> WHAT THIS TASK INVOLVES:
For the string "annotation", report how many lines in the records below contain it, and nothing more.

*** RAW DATA ***

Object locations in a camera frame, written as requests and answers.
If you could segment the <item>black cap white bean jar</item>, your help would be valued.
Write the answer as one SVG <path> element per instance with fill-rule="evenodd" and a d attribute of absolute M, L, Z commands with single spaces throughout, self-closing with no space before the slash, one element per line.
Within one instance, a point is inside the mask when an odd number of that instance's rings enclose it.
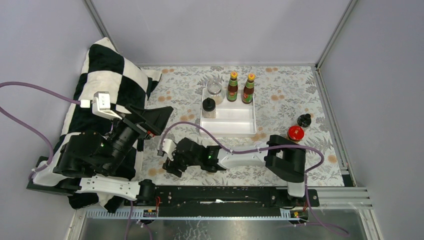
<path fill-rule="evenodd" d="M 202 116 L 208 119 L 216 118 L 216 102 L 208 97 L 202 101 Z"/>

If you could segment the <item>white plastic organizer tray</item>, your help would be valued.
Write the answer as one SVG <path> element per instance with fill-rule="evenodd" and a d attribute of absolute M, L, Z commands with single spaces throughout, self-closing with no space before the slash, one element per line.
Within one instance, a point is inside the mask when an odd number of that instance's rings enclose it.
<path fill-rule="evenodd" d="M 251 138 L 257 133 L 255 102 L 243 103 L 243 91 L 238 91 L 237 100 L 228 101 L 226 98 L 215 108 L 215 117 L 205 117 L 200 111 L 199 125 L 214 137 Z"/>

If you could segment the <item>clear glass jar metal rim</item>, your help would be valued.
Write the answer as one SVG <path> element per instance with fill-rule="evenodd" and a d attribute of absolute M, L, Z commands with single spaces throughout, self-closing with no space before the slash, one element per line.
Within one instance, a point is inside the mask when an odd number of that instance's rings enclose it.
<path fill-rule="evenodd" d="M 225 98 L 222 84 L 218 80 L 209 80 L 206 84 L 206 98 L 211 98 L 216 105 L 220 105 Z"/>

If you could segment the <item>green label sauce bottle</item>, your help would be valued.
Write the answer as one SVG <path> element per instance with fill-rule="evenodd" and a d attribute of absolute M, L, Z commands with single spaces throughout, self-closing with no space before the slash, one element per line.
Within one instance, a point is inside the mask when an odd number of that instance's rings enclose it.
<path fill-rule="evenodd" d="M 238 73 L 233 71 L 230 73 L 230 79 L 227 86 L 227 100 L 229 102 L 234 102 L 238 97 Z"/>

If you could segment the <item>red label sauce bottle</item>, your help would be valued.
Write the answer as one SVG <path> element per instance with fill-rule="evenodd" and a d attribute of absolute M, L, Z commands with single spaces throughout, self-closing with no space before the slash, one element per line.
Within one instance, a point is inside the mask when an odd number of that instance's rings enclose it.
<path fill-rule="evenodd" d="M 249 73 L 243 89 L 242 102 L 244 104 L 250 104 L 254 98 L 254 87 L 255 87 L 256 76 L 253 73 Z"/>

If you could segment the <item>red lid sauce jar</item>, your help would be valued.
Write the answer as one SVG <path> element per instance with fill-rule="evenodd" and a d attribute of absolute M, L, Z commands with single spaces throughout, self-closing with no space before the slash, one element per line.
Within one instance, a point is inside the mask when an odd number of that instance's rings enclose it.
<path fill-rule="evenodd" d="M 292 142 L 300 142 L 304 136 L 304 129 L 298 125 L 293 125 L 287 130 L 287 137 Z"/>

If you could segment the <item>black cap brown spice shaker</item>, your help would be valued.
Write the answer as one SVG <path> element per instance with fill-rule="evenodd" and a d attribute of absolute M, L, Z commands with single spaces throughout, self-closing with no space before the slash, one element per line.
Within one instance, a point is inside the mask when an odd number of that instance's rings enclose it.
<path fill-rule="evenodd" d="M 302 114 L 297 118 L 296 123 L 301 128 L 308 128 L 312 123 L 312 116 L 309 113 Z"/>

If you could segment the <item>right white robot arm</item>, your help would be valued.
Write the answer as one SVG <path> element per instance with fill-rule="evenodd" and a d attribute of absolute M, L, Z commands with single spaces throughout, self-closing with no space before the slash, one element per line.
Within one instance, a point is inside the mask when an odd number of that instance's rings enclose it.
<path fill-rule="evenodd" d="M 282 203 L 272 195 L 271 203 L 290 209 L 307 206 L 305 178 L 306 151 L 323 154 L 309 146 L 299 145 L 280 135 L 271 135 L 267 142 L 254 146 L 227 148 L 220 142 L 203 146 L 185 137 L 178 143 L 163 138 L 157 147 L 159 156 L 167 155 L 163 169 L 181 177 L 188 167 L 196 166 L 201 170 L 216 173 L 238 167 L 266 167 L 287 183 L 286 197 Z"/>

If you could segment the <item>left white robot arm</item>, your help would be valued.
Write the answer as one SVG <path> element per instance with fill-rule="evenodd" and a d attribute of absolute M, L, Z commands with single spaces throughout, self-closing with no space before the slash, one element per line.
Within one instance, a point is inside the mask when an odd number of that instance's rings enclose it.
<path fill-rule="evenodd" d="M 150 180 L 130 181 L 111 178 L 137 140 L 159 136 L 173 112 L 171 106 L 142 109 L 128 104 L 130 114 L 93 107 L 93 114 L 117 123 L 103 136 L 94 130 L 70 135 L 50 164 L 36 172 L 27 189 L 72 196 L 76 193 L 108 194 L 148 206 L 155 201 L 155 184 Z"/>

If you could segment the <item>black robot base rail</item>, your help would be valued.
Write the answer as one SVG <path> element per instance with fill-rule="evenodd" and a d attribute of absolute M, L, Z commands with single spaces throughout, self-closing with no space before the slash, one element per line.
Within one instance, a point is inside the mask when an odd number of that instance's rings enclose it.
<path fill-rule="evenodd" d="M 273 186 L 157 186 L 136 200 L 136 207 L 152 207 L 159 217 L 278 217 L 282 210 L 320 205 L 315 189 L 308 196 L 289 196 L 286 187 Z"/>

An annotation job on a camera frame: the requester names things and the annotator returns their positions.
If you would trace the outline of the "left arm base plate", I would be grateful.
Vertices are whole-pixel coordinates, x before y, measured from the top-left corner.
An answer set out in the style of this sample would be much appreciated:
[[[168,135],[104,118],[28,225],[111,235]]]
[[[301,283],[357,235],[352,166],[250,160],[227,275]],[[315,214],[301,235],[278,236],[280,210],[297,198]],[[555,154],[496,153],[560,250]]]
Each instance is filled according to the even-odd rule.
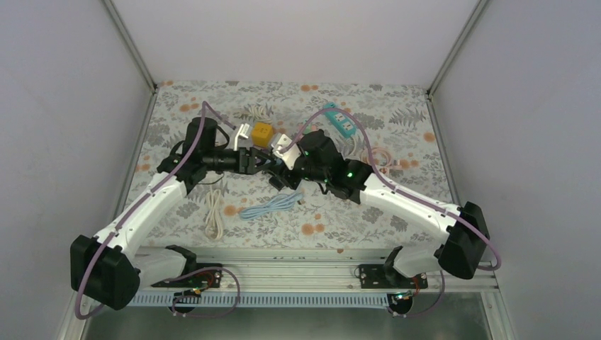
[[[178,281],[161,281],[152,285],[153,288],[184,288],[184,289],[200,289],[205,290],[208,288],[219,288],[220,281],[223,274],[221,269],[221,263],[197,263],[197,269],[204,269],[205,267],[219,267],[219,269],[213,269],[204,271],[202,273],[194,274],[188,278]]]

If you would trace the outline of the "yellow cube power socket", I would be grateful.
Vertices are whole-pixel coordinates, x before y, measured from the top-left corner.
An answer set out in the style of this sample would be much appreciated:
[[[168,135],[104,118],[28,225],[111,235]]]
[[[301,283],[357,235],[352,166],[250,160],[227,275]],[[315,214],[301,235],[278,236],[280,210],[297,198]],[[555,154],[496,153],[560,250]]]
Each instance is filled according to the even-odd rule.
[[[274,136],[274,128],[268,123],[258,122],[251,132],[253,145],[266,149]]]

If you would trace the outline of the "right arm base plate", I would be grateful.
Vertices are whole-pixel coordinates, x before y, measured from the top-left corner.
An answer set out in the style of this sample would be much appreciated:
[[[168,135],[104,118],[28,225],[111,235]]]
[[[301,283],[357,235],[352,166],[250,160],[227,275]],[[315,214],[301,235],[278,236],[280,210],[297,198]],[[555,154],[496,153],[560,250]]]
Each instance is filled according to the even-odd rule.
[[[361,264],[354,269],[362,289],[425,289],[429,287],[425,274],[412,278],[402,276],[383,264]]]

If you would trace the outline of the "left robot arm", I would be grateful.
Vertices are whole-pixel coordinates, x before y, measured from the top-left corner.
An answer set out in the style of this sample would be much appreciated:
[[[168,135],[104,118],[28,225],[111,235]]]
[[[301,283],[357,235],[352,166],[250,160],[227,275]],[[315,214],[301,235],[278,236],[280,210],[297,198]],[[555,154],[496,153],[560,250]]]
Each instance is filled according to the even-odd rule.
[[[147,188],[114,221],[93,237],[78,236],[70,247],[72,289],[114,310],[124,308],[144,289],[161,281],[191,285],[196,255],[177,245],[137,259],[151,229],[198,186],[209,171],[254,175],[282,164],[254,147],[217,146],[221,128],[212,118],[194,118],[180,141],[157,167]]]

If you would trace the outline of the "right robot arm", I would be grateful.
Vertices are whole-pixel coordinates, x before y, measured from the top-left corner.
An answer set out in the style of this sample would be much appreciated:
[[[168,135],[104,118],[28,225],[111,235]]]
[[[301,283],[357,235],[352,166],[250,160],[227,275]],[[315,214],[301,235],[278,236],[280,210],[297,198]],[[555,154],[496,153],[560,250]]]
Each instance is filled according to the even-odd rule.
[[[297,142],[277,134],[269,147],[279,165],[273,186],[296,189],[301,181],[312,181],[325,195],[378,208],[433,238],[431,244],[392,250],[383,271],[390,287],[401,288],[411,277],[428,271],[446,271],[464,280],[474,277],[490,239],[479,205],[445,203],[401,186],[366,162],[345,159],[322,130]]]

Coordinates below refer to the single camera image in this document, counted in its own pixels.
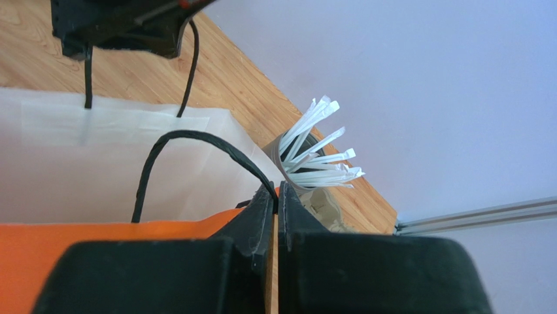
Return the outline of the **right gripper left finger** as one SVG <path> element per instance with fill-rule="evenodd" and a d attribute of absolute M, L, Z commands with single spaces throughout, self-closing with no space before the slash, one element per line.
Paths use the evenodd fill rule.
<path fill-rule="evenodd" d="M 275 194 L 258 189 L 207 239 L 86 241 L 50 272 L 34 313 L 265 313 Z"/>

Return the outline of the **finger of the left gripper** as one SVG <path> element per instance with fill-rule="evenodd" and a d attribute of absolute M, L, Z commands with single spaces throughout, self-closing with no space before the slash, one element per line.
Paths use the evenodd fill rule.
<path fill-rule="evenodd" d="M 173 59 L 180 55 L 186 23 L 212 2 L 52 0 L 53 35 L 71 59 L 89 59 L 94 47 Z"/>

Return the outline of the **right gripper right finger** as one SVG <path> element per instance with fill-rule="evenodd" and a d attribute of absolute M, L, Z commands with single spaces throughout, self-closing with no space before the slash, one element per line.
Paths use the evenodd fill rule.
<path fill-rule="evenodd" d="M 491 313 L 477 269 L 439 237 L 334 233 L 284 182 L 278 197 L 280 313 Z"/>

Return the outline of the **orange paper bag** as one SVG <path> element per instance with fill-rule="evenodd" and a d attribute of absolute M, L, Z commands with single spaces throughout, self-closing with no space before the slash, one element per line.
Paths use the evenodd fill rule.
<path fill-rule="evenodd" d="M 282 173 L 226 109 L 151 105 L 82 94 L 1 89 L 1 312 L 29 313 L 54 264 L 76 241 L 205 237 L 260 181 L 195 140 L 156 162 L 142 222 L 130 222 L 154 143 L 205 131 L 246 154 L 276 184 Z"/>

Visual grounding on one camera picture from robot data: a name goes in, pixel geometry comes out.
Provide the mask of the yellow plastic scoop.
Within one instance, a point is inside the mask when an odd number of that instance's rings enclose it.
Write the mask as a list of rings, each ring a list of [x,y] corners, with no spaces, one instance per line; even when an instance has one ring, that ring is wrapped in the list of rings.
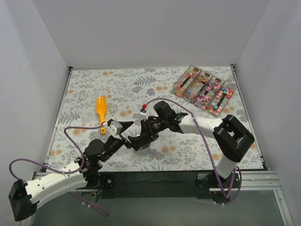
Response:
[[[105,122],[105,115],[107,113],[106,99],[103,96],[100,96],[96,100],[96,112],[100,118],[100,124],[102,125]]]

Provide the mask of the clear compartment candy box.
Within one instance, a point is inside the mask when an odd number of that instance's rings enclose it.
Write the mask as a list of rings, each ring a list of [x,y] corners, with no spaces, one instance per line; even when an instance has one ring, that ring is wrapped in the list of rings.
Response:
[[[218,117],[236,89],[235,83],[226,81],[200,67],[190,65],[174,83],[172,93]]]

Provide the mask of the clear plastic jar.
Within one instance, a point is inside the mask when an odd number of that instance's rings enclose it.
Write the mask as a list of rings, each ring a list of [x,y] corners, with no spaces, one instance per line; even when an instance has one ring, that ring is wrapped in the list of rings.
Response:
[[[146,157],[149,154],[150,147],[149,146],[143,146],[138,151],[136,151],[136,154],[140,157]]]

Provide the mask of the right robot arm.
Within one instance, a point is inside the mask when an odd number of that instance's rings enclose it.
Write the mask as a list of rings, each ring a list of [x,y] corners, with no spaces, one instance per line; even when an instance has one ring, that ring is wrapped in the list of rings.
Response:
[[[214,171],[202,179],[203,187],[223,187],[234,180],[234,170],[250,149],[255,139],[252,133],[233,115],[223,119],[194,117],[186,110],[176,113],[165,100],[154,105],[157,116],[142,121],[142,132],[155,140],[166,129],[181,134],[198,134],[203,139],[214,138],[221,148],[222,157]]]

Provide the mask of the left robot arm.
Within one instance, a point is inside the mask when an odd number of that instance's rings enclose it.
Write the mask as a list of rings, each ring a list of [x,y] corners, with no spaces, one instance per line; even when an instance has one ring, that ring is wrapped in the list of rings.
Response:
[[[48,201],[78,188],[96,188],[100,182],[99,170],[102,163],[109,160],[122,146],[136,151],[158,138],[159,128],[154,121],[142,120],[138,136],[125,138],[122,133],[133,125],[132,121],[109,120],[99,128],[105,129],[110,136],[106,142],[94,139],[80,156],[60,170],[50,168],[49,174],[24,181],[16,174],[8,199],[16,222],[31,217],[38,208]]]

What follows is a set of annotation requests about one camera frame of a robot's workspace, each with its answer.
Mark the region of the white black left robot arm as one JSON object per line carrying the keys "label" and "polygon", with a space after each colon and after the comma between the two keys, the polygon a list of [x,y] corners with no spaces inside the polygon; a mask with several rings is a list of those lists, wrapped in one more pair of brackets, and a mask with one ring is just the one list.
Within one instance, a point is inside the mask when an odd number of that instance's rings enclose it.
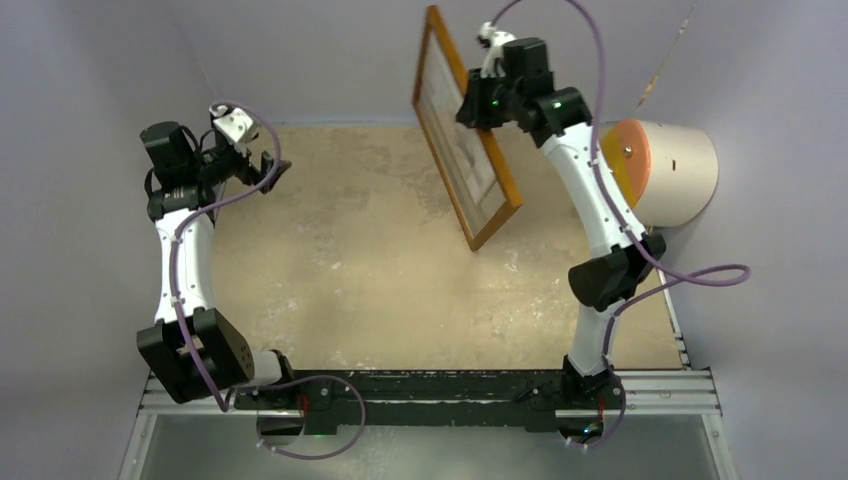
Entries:
{"label": "white black left robot arm", "polygon": [[266,194],[290,166],[268,152],[260,165],[252,164],[247,145],[260,126],[242,110],[213,119],[211,147],[176,121],[140,134],[152,163],[143,188],[160,242],[162,283],[153,324],[137,332],[136,345],[178,404],[241,388],[259,388],[275,409],[297,399],[288,359],[277,350],[252,349],[217,309],[213,292],[210,255],[224,184],[236,178]]}

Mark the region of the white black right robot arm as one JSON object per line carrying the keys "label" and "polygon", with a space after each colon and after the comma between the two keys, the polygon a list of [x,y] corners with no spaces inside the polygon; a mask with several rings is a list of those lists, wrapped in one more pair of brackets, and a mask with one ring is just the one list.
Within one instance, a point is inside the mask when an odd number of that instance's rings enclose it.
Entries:
{"label": "white black right robot arm", "polygon": [[580,306],[561,381],[564,399],[584,407],[610,382],[610,317],[635,295],[666,244],[630,212],[592,136],[595,123],[581,93],[555,88],[546,43],[503,31],[478,40],[486,56],[469,72],[457,122],[478,130],[514,122],[529,134],[563,181],[589,242],[589,260],[567,274]]}

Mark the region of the wooden picture frame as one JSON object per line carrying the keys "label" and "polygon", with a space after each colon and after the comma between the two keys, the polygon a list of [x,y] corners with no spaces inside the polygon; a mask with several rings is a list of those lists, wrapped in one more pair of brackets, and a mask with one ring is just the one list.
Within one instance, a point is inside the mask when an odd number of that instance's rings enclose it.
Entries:
{"label": "wooden picture frame", "polygon": [[440,9],[427,6],[412,106],[469,249],[476,251],[523,205],[523,198],[494,134],[455,121],[467,76]]}

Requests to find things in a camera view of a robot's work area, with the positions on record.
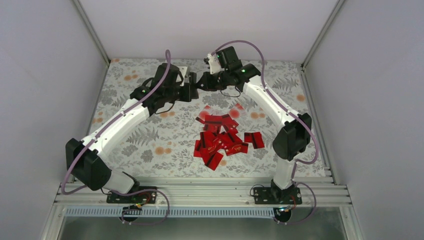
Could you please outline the black leather card holder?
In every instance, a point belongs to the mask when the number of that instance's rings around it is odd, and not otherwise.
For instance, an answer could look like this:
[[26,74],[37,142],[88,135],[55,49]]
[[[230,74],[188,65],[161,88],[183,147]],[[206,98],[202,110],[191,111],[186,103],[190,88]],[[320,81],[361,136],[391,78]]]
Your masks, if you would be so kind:
[[197,74],[195,72],[190,72],[188,77],[189,83],[189,90],[188,90],[188,97],[189,100],[195,100],[199,98],[198,88],[197,88]]

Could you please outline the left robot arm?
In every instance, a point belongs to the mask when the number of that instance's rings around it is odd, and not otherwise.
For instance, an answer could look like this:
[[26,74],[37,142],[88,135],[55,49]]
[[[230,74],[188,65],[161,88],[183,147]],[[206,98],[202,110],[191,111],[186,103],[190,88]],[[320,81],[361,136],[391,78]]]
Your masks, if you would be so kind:
[[131,203],[139,197],[137,181],[129,174],[111,169],[105,163],[109,153],[133,128],[163,108],[166,103],[198,99],[197,74],[187,66],[162,63],[155,76],[145,80],[108,121],[81,140],[65,145],[66,176],[74,176],[92,191],[119,192]]

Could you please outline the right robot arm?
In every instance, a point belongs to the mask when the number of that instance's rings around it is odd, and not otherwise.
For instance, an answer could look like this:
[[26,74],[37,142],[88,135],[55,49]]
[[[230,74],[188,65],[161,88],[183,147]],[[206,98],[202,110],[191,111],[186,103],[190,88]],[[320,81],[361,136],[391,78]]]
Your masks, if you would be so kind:
[[209,70],[197,82],[197,87],[210,92],[235,87],[261,107],[274,123],[277,135],[272,148],[279,159],[270,195],[274,202],[284,203],[290,197],[289,187],[294,184],[294,158],[306,150],[312,138],[312,118],[291,108],[272,90],[265,81],[264,67],[242,64],[234,47],[208,53],[204,61]]

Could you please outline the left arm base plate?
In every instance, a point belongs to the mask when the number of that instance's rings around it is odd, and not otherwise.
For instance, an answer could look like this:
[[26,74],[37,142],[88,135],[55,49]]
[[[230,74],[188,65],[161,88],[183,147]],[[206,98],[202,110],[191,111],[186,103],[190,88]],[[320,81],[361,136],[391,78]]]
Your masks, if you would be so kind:
[[134,192],[143,191],[131,196],[123,196],[113,192],[107,194],[106,202],[108,204],[155,204],[157,196],[157,187],[155,186],[139,186]]

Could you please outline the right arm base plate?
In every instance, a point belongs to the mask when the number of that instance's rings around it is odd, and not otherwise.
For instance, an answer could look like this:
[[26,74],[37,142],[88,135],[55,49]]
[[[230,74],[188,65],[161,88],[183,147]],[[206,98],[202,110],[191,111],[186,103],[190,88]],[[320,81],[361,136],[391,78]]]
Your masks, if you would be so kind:
[[256,205],[302,205],[302,194],[299,187],[284,190],[257,186],[253,188],[253,199]]

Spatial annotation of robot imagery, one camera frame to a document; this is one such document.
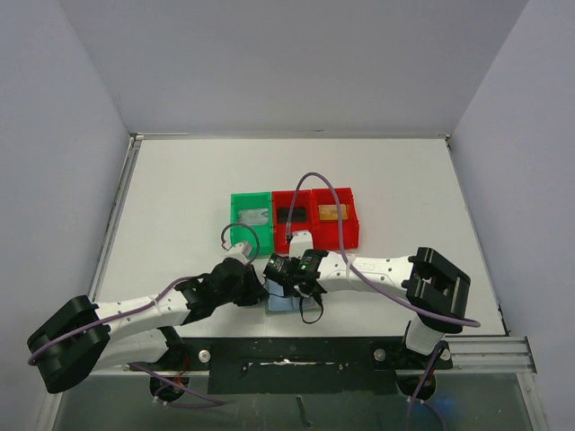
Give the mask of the grey-green card holder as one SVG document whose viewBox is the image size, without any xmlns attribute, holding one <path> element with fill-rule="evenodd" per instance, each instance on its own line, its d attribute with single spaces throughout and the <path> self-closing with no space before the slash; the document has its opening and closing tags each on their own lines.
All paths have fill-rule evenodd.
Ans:
<svg viewBox="0 0 575 431">
<path fill-rule="evenodd" d="M 312 298 L 300 297 L 268 297 L 265 304 L 265 312 L 268 315 L 292 313 L 292 312 L 319 312 L 321 307 Z"/>
</svg>

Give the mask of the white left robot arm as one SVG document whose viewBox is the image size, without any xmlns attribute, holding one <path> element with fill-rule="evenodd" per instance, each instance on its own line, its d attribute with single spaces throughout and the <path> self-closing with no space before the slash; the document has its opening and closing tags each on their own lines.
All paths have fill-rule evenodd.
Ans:
<svg viewBox="0 0 575 431">
<path fill-rule="evenodd" d="M 202 321 L 220 306 L 253 306 L 267 296 L 254 267 L 233 258 L 209 273 L 178 278 L 157 295 L 110 303 L 79 295 L 30 335 L 28 363 L 51 394 L 111 366 L 144 363 L 172 369 L 186 353 L 178 327 Z"/>
</svg>

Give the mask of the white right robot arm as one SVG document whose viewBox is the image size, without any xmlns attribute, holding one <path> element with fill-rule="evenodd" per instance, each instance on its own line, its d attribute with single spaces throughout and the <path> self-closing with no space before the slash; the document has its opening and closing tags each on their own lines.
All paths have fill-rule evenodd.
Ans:
<svg viewBox="0 0 575 431">
<path fill-rule="evenodd" d="M 414 312 L 400 345 L 401 359 L 412 367 L 428 361 L 446 334 L 480 326 L 465 318 L 471 278 L 428 247 L 387 259 L 320 250 L 304 251 L 299 258 L 274 254 L 263 274 L 287 295 L 319 301 L 337 291 L 374 291 Z"/>
</svg>

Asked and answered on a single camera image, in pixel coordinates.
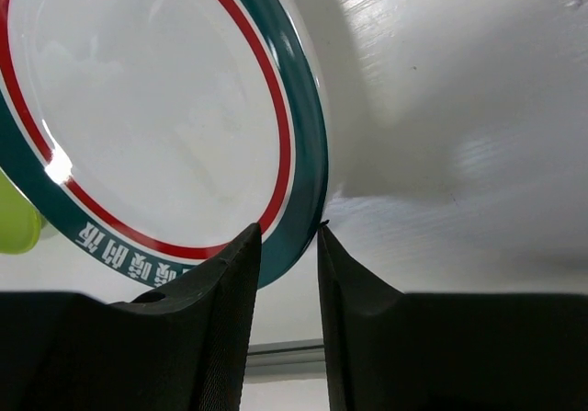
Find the white plate red green rim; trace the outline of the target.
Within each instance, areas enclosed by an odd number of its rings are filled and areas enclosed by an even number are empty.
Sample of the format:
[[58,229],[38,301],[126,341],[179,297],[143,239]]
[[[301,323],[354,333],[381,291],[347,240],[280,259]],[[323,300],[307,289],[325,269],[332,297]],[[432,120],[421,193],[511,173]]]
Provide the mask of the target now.
[[157,287],[262,232],[258,283],[327,194],[319,69],[293,0],[1,0],[1,168],[63,236]]

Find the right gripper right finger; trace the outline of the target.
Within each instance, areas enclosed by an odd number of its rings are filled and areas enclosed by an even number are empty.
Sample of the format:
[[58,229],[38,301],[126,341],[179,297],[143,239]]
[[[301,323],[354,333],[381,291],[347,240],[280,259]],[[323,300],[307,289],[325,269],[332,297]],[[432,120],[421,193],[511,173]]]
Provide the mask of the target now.
[[333,410],[584,410],[587,298],[404,293],[318,232]]

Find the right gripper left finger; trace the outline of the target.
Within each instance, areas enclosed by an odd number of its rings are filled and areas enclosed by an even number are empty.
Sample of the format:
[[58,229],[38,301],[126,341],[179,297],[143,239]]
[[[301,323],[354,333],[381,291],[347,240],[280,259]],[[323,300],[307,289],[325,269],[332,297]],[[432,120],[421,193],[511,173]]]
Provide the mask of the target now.
[[245,228],[216,256],[129,303],[1,296],[4,410],[235,410],[262,251]]

*** End of RAW DATA ***

> REPLY:
3